Valuation allowances are established when necessary to reduce deferred tax
assets to the amount that is more likely than not to be realized at the balance
sheet date. Income tax expense is the tax payable or refundable for the period
and the change during the period in the deferred tax assets and liabilities.
 
PREMIUM REVENUE
 
     MMG has agreements with the PruCare Health Maintenance Organization (HMO)

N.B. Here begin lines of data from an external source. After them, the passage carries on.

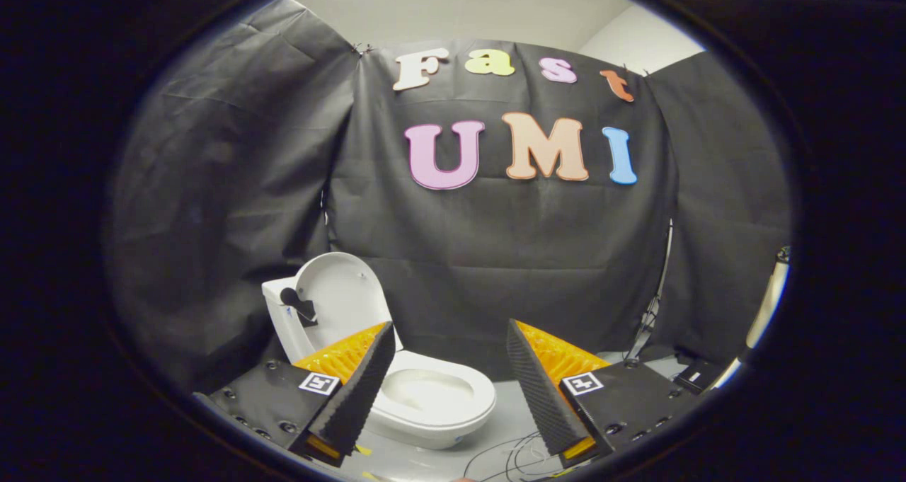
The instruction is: Open the toilet lid.
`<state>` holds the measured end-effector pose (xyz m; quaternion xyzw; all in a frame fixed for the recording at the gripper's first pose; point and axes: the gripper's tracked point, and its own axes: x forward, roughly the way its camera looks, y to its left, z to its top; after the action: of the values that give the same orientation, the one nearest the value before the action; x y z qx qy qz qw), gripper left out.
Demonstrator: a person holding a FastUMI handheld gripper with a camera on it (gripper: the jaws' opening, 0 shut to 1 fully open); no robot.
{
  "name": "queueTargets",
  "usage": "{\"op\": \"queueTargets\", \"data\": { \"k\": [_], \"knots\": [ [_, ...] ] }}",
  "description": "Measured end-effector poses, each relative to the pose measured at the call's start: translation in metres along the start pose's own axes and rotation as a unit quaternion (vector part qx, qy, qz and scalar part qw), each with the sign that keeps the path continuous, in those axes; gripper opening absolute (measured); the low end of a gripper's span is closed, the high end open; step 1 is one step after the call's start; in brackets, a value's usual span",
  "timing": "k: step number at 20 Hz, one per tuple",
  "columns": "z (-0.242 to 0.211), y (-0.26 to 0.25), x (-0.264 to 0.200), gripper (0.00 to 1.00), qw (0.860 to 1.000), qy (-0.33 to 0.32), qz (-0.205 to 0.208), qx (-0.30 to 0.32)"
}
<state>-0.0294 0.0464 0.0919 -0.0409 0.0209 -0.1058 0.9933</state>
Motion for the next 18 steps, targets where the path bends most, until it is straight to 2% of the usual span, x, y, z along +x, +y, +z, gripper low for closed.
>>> {"op": "queueTargets", "data": {
  "k": [7,12,18],
  "knots": [
    [0.002,0.000,0.005,0.99,1.000,-0.012,0.024,-0.012],
    [-0.020,0.001,0.005,0.98,1.000,0.003,0.023,-0.001],
    [-0.022,0.006,0.007,0.99,1.000,0.008,0.030,-0.003]
  ]
}}
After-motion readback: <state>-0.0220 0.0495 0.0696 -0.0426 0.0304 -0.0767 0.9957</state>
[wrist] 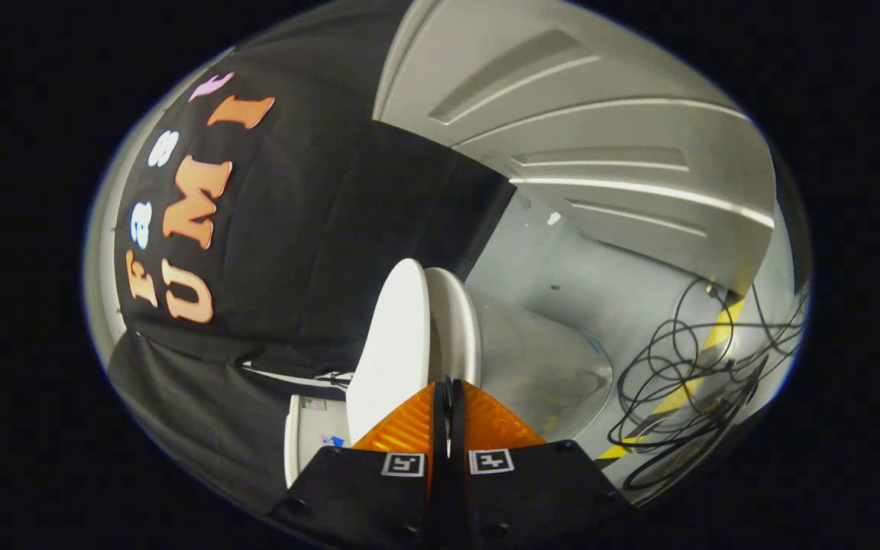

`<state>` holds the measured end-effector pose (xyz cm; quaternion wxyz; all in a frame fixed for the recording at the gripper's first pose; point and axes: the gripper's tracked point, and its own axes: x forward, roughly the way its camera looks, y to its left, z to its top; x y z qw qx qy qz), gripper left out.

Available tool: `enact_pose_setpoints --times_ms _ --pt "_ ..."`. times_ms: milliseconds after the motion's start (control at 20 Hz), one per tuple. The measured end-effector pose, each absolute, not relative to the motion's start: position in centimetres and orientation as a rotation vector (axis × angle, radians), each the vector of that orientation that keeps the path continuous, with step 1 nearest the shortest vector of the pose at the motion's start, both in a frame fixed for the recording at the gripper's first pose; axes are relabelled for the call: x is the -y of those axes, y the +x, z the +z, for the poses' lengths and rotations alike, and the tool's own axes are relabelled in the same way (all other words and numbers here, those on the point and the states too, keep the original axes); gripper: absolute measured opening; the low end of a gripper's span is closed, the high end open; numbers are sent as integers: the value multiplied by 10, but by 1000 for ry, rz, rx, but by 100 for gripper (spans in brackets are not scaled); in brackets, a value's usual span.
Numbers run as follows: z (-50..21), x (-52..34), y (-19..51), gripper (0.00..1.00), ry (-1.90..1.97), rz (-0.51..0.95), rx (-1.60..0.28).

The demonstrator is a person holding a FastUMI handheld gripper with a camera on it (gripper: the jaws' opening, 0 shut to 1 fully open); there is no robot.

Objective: Open the toilet lid.

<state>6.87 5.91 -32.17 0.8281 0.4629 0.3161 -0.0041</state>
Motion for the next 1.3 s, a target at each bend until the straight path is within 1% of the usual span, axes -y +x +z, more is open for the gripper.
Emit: enact_pose_setpoints --times_ms 150,300,500,850,1200,1300 --pt "-294 -62 86 8 853 -8 -563" --pt "-255 -74 88 8 638 46 -491" --pt "-187 -103 93 7 594 83 -398" --pt "-109 -162 94 8 395 138 -306" --pt "-67 -214 102 7 200 137 -277" --pt "-53 -238 98 8 197 171 -262"
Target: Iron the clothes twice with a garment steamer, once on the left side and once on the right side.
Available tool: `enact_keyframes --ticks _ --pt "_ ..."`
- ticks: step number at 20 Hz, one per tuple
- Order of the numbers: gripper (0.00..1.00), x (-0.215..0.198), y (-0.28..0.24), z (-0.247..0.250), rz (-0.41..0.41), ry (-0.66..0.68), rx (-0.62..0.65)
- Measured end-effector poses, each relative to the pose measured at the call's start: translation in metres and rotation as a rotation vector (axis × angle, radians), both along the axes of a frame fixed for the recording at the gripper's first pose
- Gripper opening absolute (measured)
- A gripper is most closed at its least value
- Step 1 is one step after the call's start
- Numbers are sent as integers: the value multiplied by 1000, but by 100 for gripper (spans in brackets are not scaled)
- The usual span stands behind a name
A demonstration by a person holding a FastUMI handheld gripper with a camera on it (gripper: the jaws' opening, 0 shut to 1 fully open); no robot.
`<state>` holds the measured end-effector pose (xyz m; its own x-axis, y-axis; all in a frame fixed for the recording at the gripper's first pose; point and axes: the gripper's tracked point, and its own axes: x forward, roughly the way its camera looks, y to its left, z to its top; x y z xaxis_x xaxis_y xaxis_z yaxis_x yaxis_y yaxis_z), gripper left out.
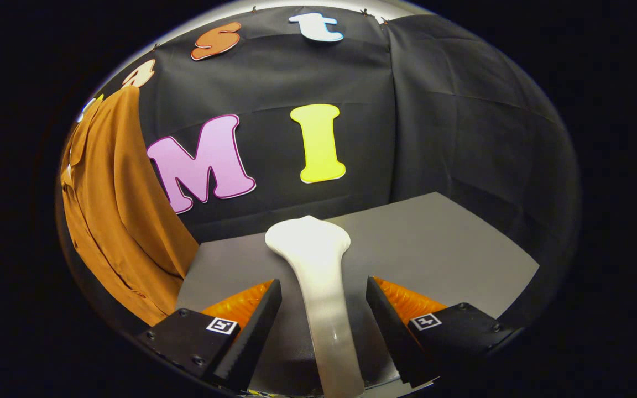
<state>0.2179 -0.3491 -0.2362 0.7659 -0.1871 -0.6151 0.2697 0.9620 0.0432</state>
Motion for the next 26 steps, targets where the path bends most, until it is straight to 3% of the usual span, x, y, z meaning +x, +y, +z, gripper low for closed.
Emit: enact_keyframes --ticks 2,4,7,9,18,26 --pt "93 -1 0 -11 4 38 14" --pt "81 0 1 -20 10 69 25" --pt "53 0 -2 -26 15 89 23" --pt "41 -7 -4 -15 5 74 34" --pt "40 -29 1 42 -58 -82 16" --pt "40 -47 69 83 -81 -162 -39"
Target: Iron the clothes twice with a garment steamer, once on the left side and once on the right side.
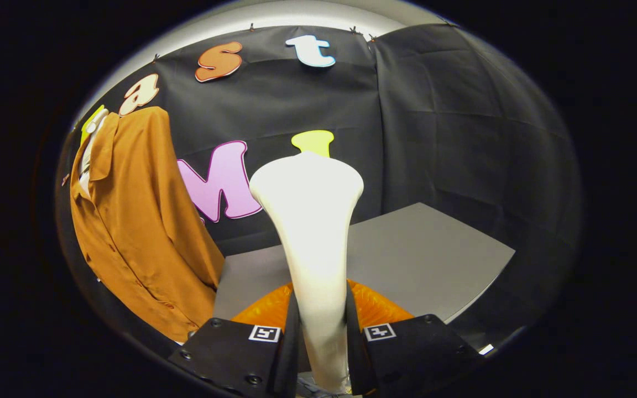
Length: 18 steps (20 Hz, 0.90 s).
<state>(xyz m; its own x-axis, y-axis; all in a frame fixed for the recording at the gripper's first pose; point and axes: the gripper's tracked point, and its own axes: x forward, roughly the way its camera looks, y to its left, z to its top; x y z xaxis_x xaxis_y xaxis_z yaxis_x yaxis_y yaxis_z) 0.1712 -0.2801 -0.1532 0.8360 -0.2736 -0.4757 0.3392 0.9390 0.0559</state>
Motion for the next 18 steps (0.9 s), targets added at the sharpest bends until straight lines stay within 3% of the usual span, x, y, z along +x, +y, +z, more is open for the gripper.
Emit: enact_keyframes --ticks 6,11,18 --pt "40 11 98 18 47 -64 -17" --pt "40 25 173 23 134 -89 -30" --pt "40 38 225 21 219 -81 -38"
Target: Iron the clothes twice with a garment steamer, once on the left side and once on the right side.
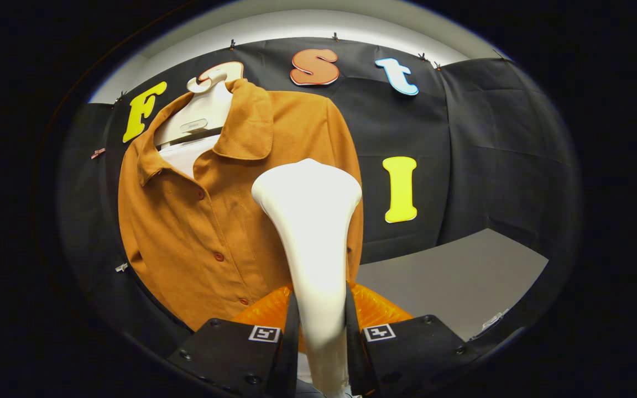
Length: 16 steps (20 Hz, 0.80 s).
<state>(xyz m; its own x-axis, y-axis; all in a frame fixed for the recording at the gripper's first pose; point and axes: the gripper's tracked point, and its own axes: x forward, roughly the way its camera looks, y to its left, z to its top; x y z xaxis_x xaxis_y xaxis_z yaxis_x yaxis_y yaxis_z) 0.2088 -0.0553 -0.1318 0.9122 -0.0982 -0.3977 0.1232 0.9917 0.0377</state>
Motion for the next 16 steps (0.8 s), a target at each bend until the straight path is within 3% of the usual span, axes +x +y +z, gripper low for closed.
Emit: enact_keyframes --ticks 6,16 --pt "40 6 23 -11 35 32 -6" --pt "40 4 27 -59 21 186 12"
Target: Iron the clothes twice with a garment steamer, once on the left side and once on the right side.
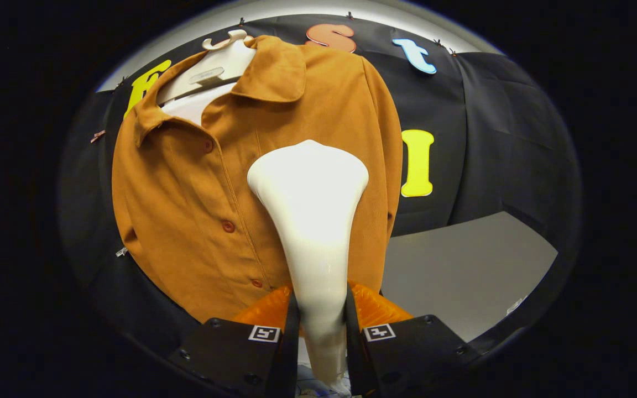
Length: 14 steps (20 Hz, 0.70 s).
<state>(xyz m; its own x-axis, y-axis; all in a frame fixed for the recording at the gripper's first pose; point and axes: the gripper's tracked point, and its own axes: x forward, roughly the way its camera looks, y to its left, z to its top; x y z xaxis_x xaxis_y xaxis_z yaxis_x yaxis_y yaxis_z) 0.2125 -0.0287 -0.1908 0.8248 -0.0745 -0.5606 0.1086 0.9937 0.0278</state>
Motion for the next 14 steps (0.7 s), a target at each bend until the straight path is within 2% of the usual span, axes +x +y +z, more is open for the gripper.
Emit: enact_keyframes --ticks 14 --pt "40 -27 -4 -84 -26 234 44"
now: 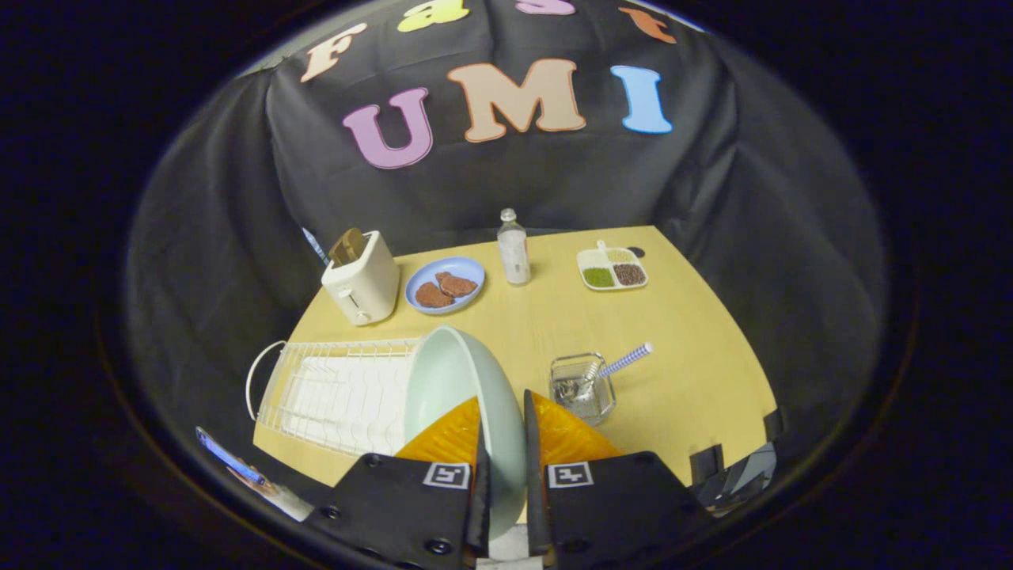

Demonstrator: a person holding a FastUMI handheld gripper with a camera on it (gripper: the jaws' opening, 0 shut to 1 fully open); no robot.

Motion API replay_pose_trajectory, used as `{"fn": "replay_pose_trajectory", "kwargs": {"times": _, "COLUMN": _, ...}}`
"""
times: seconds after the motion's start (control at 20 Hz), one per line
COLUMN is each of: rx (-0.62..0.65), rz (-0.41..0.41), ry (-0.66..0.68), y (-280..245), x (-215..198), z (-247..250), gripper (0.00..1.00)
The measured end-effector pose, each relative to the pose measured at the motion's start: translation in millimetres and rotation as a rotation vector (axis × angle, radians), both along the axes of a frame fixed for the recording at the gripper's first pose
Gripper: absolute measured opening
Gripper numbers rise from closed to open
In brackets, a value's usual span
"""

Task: Take the plate from the dish rack, then take the spoon from the basket and place it into the plate.

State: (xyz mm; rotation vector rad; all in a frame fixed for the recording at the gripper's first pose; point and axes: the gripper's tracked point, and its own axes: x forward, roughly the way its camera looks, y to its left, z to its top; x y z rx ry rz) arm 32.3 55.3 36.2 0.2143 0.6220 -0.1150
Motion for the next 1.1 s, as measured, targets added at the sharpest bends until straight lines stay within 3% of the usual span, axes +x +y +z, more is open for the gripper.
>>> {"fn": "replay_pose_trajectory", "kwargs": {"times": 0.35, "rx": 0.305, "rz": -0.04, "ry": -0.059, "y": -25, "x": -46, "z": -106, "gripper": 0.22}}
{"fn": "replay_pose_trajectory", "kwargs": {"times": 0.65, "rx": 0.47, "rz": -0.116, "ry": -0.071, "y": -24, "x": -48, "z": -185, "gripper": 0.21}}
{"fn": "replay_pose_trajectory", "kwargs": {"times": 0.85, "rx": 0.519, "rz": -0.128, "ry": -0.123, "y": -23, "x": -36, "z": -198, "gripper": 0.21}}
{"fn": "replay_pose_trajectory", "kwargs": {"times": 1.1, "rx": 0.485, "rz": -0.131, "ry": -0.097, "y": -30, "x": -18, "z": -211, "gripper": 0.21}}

to provide medical services to subscribing participants. Under this agreement,
MMG receives monthly capitation payments based on the number of HMO
participants, regardless of services actually performed by MMG.
 
CONTRACT REVENUE
 
     Contract revenue is recognized based on negotiated expense reimbursements
pursuant to the PruCare Agreement.
 
NET PATIENT SERVICE REVENUE
 
     MMG has agreements with third-party payors that provide for payments at
amounts different from its established rates. Net patient service revenue is
reported at the estimated net realizable amounts from patients, third-party
payors, and others for services rendered.
 
CAPITATED PHYSICIAN EXPENSE
 
     MMG contracts with various health care providers for the provision of
specialty medical care services to PruCare HMO members. MMG compensates these
providers on a capitation basis.
 
ESTIMATED MALPRACTICE COSTS
 
     The provision for estimated medical malpractice claims includes estimates
of the ultimate costs for both reported claims and claims incurred but not
reported.
 
MEDICAL AND PROFESSIONAL FEES
 
     Under the 1996 amended Agreement with PruCare (see Note 2), MMG is
responsible for certain physician fee for service claims and emergency room
expenses which are charged to expense in the period that the claims are
incurred.
 
FINANCIAL INSTRUMENTS WITH CREDIT RISK
 
     At December 31, 1996 and 1995, MMG had cash and cash equivalent balances in
major financial institutions which exceeded Federal Depository Insurance
Corporation limits. These financial institutions have strong credit ratings and
management believes that credit risk related to these balances is minimal.
 
     MMG routinely invests its surplus operating funds in money market funds.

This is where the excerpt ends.